Selain itu, sebagian bisa digunakan untuk kereta barang dengan rangkaian 30 gerbong kereta barang, beserta lokomotifnya.
"Dengan manfaat itu, sudah bisa dipastikan kereta api konvensional mampu memindahkan jutaan penumpang tiap tahun serta seluruh logistik sumber daya alam (SDA) maupun Agriculture yang jumlahnya miliaran ton logistik per tahunnya dari hasil wilayah Sumatera," ungkapnya.
2. Proyek rel KA konvensional Sumatera bisa dikaji

Pemerintah diharapkan meninjau kembali untuk memprioritaskan kereta api konvensional sebagai transportasi massal di seluruh wilayah Indonesia.
Ini karena perpindahan logistik maupun penumpang dengan jumlah jauh lebih besar untuk pemerataan ekonomi seluruh Indonesia.

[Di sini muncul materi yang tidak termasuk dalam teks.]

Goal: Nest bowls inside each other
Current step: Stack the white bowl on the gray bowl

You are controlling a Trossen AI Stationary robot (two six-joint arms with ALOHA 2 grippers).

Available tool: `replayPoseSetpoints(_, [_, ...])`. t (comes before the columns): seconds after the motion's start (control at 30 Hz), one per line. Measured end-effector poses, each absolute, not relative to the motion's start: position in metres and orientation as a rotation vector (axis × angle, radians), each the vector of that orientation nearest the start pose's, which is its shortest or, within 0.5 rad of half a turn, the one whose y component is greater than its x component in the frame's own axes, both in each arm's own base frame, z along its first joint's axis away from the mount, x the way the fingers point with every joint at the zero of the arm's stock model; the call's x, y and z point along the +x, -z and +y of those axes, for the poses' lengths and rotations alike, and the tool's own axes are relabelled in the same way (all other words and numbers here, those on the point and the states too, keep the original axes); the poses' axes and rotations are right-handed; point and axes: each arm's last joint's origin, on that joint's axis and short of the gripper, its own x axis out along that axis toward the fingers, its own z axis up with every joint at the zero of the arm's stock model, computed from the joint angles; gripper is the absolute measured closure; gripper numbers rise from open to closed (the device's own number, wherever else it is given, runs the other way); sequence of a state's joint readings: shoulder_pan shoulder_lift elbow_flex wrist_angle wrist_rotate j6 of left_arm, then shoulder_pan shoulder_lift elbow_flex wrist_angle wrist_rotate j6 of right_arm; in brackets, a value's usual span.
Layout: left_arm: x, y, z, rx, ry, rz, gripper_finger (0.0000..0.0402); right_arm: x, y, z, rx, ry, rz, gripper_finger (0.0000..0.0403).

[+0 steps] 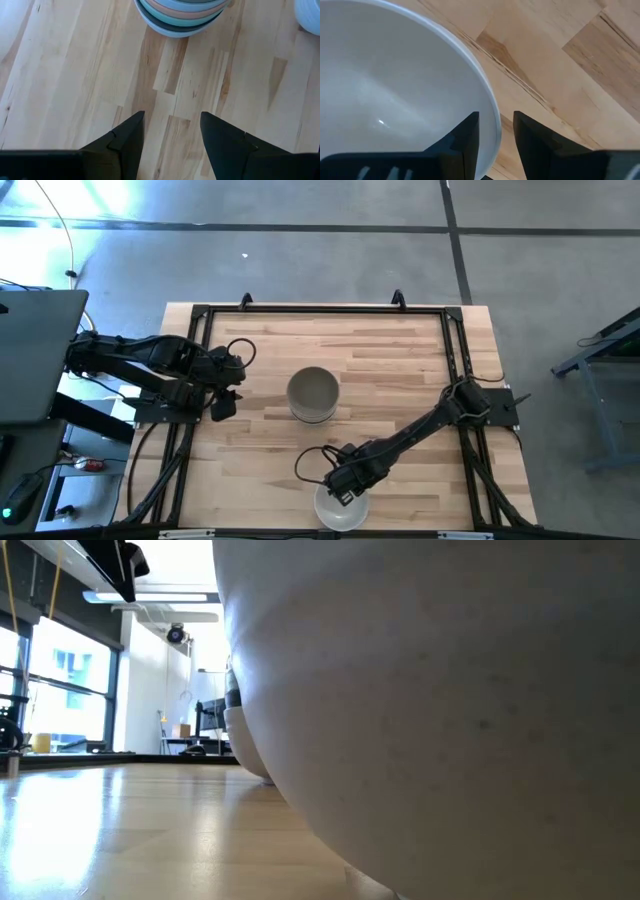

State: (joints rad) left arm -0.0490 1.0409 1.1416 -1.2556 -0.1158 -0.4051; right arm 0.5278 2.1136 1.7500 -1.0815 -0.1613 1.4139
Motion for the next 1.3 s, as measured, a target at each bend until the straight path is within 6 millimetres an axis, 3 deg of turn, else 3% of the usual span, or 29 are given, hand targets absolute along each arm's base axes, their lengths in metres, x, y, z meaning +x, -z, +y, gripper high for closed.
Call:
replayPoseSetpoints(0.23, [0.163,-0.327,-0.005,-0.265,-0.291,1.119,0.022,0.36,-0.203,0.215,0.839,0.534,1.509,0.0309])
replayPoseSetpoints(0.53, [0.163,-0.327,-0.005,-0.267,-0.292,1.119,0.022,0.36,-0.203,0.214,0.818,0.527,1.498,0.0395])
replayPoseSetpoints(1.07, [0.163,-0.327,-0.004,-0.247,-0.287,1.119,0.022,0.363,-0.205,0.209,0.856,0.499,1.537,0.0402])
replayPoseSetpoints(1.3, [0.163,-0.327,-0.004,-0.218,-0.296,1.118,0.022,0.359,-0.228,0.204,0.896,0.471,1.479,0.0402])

"Saya berharap pemerintah bisa mempertimbangkan pembangunan rel kereta api konvensional di Sumatera yang belum terealisasi sepanjang sekitar 1.300 kilometer, untuk menyambungkan jalur dari Lampung hingga Aceh," tutur Bambang.
"Setelah kereta api seluruh Indonesia tercukupi, baru kita bicara soal kereta cepat untuk Jakarta Surabaya, bahkan hingga ke Banyuwangi" sambungnya.
Adapun pembangunan sistem kereta api di Provinsi Aceh sangat mendesak demi mengantisipasi pembangunan infrastruktur pelabuhan yang terintegerasi dengan kawasan industri.
Pembangunan jaringan kereta api sebenarnya sudah dimulai sejak masa pemerintahan kolonial Belanda. Saat itu, pengembangannya difokuskan empat pulau besar, yakni Jawa, Sumatera, Kalimantan, dan Sulawesi, dengan total panjang rel 7.300 kilometer.
3. Keputusan Prabowo sejalan dengan pemerataan pembangunan

Maka dari itu, langkah Presiden Prabowo Subianto yang berencana membangun jaringan kereta api di luar Pulau Jawa sejalan dengan upaya pemerataan pembangunan dan pertumbuhan ekonomi.
Menurutnya, kebijakan tersebut sangat penting untuk memperkuat sistem angkutan logistik, distribusi hasil sumber daya alam, serta angkutan massal penumpang.
“Sebagai contoh, di Pulau Sumatera telah dibangun sekitar 2.200 kilometer jalur rel yang digunakan untuk transportasi publik dan logistik massal. Konsep tersebut sebenarnya sudah mengarah pada sistem kereta Trans Sumatera,” jelasnya.
Untuk membangun rel Trans Sulawesi sepanjang kilometer, katanya kebutuhan anggaran tidak lebih dari Rp60 triliun. Ekonomi wilayah Sulawesi akan berkembang pesat apabila memiliki transportasi massal kereta api karena lebih efektif dan murah.
"Dengan biaya yang tidak lebih dari 200 triliun, Trans Sumatera dan Trans Sulawesi dapat terealisasi untuk membangun ekonomi di sekitar 10 provinsi di Sumatera dan 6 Provinsi di Sulawesi, sehingga pertumbuhan ekonomi akan menggeliat, dan tentu akan terjadi pemerataan ekonomi akibat adanya transportasi publik massal tersebut," urainya.